(Source data)
--
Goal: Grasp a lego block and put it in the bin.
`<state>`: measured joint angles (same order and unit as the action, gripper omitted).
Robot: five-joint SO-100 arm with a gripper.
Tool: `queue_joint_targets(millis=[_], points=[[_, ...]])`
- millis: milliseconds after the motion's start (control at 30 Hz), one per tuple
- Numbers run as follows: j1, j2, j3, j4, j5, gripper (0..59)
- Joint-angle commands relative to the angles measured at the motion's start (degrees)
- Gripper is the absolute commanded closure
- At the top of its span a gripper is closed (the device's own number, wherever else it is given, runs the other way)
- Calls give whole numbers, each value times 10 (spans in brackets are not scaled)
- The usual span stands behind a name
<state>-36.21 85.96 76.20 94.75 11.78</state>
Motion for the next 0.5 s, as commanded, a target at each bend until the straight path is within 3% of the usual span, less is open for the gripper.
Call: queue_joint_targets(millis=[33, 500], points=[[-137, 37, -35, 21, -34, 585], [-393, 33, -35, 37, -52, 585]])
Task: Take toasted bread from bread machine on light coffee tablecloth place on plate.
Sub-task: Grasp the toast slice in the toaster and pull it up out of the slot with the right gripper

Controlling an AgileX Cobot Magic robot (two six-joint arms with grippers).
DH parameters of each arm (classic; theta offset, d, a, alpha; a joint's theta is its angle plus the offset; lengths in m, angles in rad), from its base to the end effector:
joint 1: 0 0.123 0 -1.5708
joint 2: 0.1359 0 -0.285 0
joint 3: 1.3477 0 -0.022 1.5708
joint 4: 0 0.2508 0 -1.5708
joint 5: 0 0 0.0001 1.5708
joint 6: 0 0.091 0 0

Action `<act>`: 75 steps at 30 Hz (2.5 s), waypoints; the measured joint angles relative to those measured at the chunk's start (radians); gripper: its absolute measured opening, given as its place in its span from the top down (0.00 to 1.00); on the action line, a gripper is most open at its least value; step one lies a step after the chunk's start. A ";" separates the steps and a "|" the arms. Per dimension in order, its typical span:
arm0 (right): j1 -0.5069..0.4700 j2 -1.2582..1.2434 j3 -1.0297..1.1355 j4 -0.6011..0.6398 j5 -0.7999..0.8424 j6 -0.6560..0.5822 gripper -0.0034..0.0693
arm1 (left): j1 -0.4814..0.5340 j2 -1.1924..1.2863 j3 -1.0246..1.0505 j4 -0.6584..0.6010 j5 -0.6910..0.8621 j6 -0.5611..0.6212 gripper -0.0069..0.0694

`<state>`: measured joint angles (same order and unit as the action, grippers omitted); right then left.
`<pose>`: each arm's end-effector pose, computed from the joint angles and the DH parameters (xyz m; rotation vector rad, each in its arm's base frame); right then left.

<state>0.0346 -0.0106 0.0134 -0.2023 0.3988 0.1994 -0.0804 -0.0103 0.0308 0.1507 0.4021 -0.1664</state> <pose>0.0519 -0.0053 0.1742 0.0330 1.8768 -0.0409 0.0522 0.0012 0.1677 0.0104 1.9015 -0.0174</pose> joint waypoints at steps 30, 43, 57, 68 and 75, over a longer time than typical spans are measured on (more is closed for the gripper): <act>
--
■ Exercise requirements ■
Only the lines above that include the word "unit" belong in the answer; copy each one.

■ Output for this exercise ■
`<state>`: measured joint angles (same order and unit as the action, gripper omitted).
`<state>`: measured joint angles (same order and unit as the action, grippers omitted); right then left.

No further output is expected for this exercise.